§ TASK ITEM
All lines in the material with the string "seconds" should be listed.

§ RECORDS PROVIDED
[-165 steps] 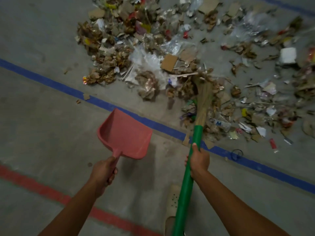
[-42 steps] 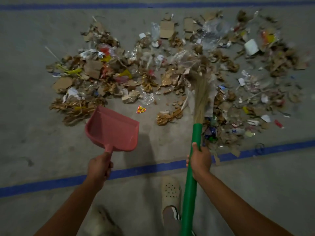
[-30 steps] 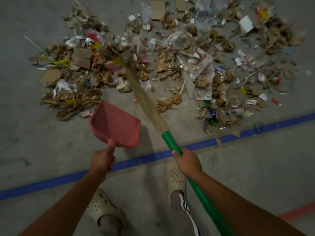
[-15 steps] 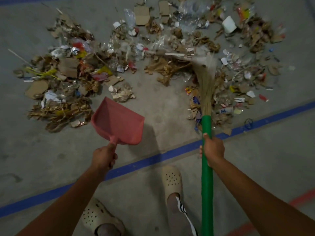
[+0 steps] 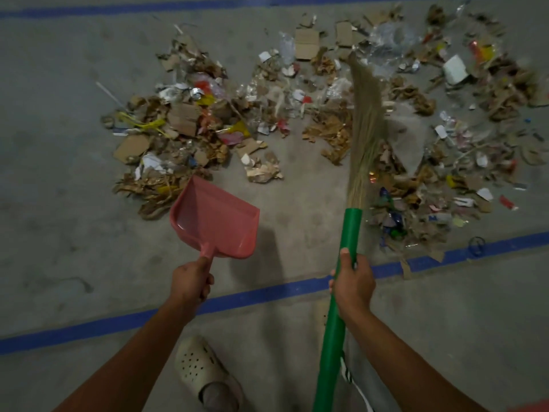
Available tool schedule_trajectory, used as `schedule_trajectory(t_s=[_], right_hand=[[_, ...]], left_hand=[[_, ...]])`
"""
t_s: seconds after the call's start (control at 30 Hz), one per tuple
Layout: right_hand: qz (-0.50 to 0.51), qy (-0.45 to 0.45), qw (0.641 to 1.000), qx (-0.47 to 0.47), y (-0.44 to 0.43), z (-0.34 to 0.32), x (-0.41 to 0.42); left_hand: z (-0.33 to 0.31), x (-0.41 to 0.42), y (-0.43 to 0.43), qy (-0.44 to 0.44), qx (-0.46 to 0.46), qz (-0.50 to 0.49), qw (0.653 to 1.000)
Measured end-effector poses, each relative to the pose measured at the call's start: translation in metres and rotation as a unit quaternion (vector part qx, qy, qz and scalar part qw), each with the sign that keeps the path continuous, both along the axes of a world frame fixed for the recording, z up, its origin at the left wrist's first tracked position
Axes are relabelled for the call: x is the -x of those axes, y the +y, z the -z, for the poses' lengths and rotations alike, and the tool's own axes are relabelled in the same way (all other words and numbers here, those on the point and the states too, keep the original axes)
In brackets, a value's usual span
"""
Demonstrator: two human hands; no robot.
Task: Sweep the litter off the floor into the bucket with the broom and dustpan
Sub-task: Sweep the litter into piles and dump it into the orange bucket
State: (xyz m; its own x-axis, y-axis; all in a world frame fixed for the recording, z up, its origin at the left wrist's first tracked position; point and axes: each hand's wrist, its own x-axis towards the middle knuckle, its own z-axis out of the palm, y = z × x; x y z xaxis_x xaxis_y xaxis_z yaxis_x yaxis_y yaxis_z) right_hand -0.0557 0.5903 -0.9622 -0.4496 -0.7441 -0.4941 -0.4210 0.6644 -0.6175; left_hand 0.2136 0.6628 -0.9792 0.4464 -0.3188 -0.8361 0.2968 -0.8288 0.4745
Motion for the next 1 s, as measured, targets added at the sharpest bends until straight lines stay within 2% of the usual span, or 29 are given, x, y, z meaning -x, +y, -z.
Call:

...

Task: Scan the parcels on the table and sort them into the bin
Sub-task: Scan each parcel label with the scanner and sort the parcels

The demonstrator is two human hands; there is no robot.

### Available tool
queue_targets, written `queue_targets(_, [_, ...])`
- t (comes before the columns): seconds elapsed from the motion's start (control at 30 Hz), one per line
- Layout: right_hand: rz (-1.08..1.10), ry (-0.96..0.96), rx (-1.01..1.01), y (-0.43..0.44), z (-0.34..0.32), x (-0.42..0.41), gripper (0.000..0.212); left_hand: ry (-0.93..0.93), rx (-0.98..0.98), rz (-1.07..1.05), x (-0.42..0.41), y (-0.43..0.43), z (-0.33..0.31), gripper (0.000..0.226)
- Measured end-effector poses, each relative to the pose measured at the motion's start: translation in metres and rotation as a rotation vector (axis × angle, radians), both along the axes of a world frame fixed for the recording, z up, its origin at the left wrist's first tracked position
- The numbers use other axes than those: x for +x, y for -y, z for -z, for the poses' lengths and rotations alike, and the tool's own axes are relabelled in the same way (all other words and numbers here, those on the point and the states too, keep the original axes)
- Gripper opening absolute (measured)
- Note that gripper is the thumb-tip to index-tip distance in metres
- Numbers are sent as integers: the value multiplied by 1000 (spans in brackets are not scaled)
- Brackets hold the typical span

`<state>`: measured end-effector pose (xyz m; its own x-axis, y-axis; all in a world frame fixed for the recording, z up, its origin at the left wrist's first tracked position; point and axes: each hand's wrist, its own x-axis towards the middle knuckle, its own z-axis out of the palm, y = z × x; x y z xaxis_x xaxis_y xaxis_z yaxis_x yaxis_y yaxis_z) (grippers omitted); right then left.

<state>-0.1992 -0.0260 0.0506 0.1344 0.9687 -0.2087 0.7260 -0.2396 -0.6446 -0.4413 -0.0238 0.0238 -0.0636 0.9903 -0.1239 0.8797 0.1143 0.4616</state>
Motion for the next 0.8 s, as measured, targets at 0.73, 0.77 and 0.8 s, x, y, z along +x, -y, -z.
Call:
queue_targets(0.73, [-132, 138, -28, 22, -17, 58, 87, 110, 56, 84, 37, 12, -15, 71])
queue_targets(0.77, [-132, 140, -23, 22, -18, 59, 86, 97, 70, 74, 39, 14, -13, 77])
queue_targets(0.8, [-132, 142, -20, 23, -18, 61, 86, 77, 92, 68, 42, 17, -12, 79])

§ WRITTEN RESPONSE
t_s: seconds after the call's start (control at 30 Hz), one per tuple
- t (comes before the columns): seconds elapsed from the motion's start (control at 30 Hz), one per line

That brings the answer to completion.